Artigo Por: Eng. Civ. Lígia Mackey e Eng. Ftal. Maria Angela Castro Panzieri
Seca. Focos de incêndio. Desmatamento. Superfícies impermeabilizadas. O cenário conhecido e cada vez mais presente no noticiário brasileiro contribui para a formação de uma discussão tão emergente quanto a do próprio clima, e o foco da vez são as árvores. Com uma série de benefícios cientificamente comprovados, as espécies vegetais desempenham um papel fundamental para a saúde pública.
Já que as ondas de calor estão ficando mais e mais frequentes – segundo o Instituto Nacional de Pesquisas Espaciais (Inpe), até 1990, elas tinham, em média, duração de sete dias por ano, mas, de 2011 a 2020, passaram para mais de 50 dias -, a saída para garantir um melhor controle da hipertensão arterial, alta glicêmica e desidratação, comuns durante os períodos mais quentes, é investir em arborização.
A estratégia vem sendo apoiada por especialistas inclusive de fora da saúde, em fóruns temáticos, como uma ferramenta de combate ao calor extremo e à crise experienciada em municípios pelo país e outras partes do mundo. A explicação está em quanto o processo natural de evapotranspiração das árvores gera melhorias na qualidade de vida, com a purificação e umidificação do ar e do solo. Quando encontradas nos centros urbanos, os resultados são ainda mais promissores, graças à diminuição da temperatura local do ambiente.
Em meio às ilhas de calor formadas pelo adensamento populacional e pela concretização das cidades, a solução é promover o manejo devido das áreas verdes atuais para que, gradativamente, as mesmas possam ser expandidas. O desafio, no entanto, é grande, visto que o engajamento deve ser geral entre os poderes público, privado e sociedade civil.
Isso acontece porque a legislação e fiscalização florestal é regida por órgãos governamentais, enquanto a gestão e conservação recai, muitas vezes, sobre empresas terceirizadas, como é o caso das concessionárias de energia. A população entra em cena quando há vegetação particular, necessitando aqui de outra intervenção, de caráter educativo, dado que grande parte encara de forma negativa, devido ao custo de manutenção, à sujidade da queda das folhas e até possíveis prejuízos para outros bens, desde o imóvel a veículos. Porém, os casos quase sempre são causados pela poda errada ou pelo mal espaçamento de calçados, o que, tecnicamente, não deveria acontecer.
Agregar todos esses agentes para um trabalho efetivo requer políticas públicas adaptáveis às diferentes realidades, pensando que, de uma localidade para outra, mudam tanto as espécies nativas quanto as leis de zoneamento. Sem contar a capacidade orçamentária, o quadro técnico em atuação e o acesso a recursos que a área tecnológica fornece para facilitar esses processos.
O reconhecimento de que a arborização é uma política pública global leva à conjunção do planejamento e da execução. Neste ponto, a estrutura de apoio, com a formalização de conselhos representativos e municipais, pode diversificar os olhares para o tema e servir de facilitadora ao conectar todas as frentes.

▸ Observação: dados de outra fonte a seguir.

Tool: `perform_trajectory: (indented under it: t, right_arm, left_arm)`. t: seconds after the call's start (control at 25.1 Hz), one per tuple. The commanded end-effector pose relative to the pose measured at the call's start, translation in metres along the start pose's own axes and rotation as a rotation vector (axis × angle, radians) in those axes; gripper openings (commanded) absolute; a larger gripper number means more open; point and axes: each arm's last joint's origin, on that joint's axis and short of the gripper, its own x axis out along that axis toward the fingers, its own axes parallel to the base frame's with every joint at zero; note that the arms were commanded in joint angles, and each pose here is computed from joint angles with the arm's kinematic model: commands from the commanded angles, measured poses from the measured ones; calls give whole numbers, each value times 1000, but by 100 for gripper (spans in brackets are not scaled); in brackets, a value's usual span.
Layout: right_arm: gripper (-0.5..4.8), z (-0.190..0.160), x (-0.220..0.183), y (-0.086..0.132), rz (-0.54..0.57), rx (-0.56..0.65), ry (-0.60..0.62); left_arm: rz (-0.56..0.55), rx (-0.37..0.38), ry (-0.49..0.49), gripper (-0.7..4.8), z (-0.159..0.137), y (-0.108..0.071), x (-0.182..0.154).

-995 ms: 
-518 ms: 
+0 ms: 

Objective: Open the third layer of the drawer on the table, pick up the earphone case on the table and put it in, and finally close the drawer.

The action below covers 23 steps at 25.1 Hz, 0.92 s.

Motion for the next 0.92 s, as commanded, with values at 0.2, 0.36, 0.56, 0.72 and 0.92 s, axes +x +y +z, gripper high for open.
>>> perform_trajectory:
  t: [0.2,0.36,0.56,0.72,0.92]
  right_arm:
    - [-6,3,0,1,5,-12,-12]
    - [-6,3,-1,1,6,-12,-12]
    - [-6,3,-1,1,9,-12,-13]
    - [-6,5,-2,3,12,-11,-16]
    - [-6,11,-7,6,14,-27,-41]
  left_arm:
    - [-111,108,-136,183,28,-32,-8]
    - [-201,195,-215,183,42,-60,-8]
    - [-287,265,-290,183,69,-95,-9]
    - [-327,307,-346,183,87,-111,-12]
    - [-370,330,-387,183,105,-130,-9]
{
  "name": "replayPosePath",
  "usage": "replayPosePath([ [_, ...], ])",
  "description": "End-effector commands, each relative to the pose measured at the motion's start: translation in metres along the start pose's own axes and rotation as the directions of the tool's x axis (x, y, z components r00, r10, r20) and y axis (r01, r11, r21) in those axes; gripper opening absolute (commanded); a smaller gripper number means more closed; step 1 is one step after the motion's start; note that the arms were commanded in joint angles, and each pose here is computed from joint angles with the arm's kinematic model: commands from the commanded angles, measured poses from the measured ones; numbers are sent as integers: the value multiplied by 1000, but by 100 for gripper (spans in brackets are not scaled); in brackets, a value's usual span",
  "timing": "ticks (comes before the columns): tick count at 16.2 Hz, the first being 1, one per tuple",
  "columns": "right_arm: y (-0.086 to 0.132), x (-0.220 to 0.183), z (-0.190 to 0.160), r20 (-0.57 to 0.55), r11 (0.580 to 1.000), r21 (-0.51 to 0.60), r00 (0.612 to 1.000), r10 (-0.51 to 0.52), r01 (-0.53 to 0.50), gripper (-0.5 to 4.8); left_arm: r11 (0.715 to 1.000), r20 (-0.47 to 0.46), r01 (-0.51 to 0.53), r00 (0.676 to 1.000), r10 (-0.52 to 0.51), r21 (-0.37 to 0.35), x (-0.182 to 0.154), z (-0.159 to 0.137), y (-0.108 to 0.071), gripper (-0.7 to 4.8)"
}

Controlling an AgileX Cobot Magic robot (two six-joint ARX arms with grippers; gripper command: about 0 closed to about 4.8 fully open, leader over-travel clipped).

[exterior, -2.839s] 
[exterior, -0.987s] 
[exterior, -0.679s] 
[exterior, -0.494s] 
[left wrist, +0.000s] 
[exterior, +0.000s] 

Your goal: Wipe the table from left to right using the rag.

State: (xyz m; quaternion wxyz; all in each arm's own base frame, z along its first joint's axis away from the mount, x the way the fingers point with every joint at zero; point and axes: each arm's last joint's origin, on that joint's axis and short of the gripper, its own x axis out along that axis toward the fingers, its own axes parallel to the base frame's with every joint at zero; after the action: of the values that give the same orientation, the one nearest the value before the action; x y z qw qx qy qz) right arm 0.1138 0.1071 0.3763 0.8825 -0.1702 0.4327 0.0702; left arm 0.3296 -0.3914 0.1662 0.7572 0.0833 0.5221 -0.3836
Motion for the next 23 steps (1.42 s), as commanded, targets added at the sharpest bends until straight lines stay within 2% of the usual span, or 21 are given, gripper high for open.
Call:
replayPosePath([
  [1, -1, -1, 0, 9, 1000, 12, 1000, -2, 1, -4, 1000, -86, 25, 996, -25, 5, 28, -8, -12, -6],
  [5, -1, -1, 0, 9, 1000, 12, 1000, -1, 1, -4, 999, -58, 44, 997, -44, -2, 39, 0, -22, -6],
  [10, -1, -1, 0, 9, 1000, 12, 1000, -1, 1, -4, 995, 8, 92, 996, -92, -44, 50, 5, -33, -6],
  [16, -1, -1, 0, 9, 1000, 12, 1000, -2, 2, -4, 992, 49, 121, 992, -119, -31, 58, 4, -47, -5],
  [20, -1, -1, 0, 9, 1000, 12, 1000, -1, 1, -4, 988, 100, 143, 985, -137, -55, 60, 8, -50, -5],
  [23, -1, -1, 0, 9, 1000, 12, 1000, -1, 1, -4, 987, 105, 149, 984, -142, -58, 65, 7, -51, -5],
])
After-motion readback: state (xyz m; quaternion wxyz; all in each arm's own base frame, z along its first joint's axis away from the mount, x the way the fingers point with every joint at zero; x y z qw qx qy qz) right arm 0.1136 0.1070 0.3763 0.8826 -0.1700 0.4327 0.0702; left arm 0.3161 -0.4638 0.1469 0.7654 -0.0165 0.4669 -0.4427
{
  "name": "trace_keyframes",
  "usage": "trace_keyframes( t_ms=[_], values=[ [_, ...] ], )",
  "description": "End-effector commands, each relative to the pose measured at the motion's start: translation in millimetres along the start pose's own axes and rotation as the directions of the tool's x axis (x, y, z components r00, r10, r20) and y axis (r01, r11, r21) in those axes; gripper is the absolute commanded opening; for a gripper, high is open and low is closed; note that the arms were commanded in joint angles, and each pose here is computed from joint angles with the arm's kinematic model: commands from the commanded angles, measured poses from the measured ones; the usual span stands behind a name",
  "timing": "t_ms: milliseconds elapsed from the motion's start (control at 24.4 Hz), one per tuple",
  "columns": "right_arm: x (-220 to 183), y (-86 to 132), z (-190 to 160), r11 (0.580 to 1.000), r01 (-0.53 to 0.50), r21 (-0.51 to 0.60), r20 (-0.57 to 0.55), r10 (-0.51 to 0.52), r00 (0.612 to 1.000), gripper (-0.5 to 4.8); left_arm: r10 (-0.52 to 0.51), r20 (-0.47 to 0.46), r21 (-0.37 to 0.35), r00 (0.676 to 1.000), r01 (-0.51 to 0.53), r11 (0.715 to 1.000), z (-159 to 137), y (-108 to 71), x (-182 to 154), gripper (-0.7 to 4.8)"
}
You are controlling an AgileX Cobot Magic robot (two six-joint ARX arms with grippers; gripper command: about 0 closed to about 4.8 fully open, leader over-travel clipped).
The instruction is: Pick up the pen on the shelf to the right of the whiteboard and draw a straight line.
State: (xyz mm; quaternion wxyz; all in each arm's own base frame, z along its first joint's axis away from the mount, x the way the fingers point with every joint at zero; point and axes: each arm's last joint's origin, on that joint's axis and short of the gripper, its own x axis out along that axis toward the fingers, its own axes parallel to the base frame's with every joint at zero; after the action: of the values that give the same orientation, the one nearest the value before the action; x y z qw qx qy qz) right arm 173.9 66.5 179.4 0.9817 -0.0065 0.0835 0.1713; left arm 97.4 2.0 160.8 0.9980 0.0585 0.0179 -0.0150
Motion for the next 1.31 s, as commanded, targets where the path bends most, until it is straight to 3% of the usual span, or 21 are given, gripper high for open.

Com isso, para tornar as cidades mais resilientes e sustentáveis, devemos, obrigatoriamente, passar por uma intervenção multidisciplinar que capacite pessoas e profissionais para catalogar as árvores existentes e executar o manual de cuidados. Com isso, o inventário passa a ser o instrumento de base para qualquer tomada de decisão e a manutenção ganha reforços preventivos, possibilitando uma esquematização e distribuição do espaço urbano que deixa de depender única e exclusivamente de gestores políticos e passa a ser integrativa, onde o objetivo final é a vida, humana e de outros seres.
*Lígia Mackey é engenheira civil e presidente do Conselho Regional de Engenharia e Agronomia do Estado de São Paulo (Crea-SP). Maria Angela Castro Panzieri é engenheira florestal e Associação dos Engenheiros, Arquitetos e Agrônomos de Garça (AEAAG).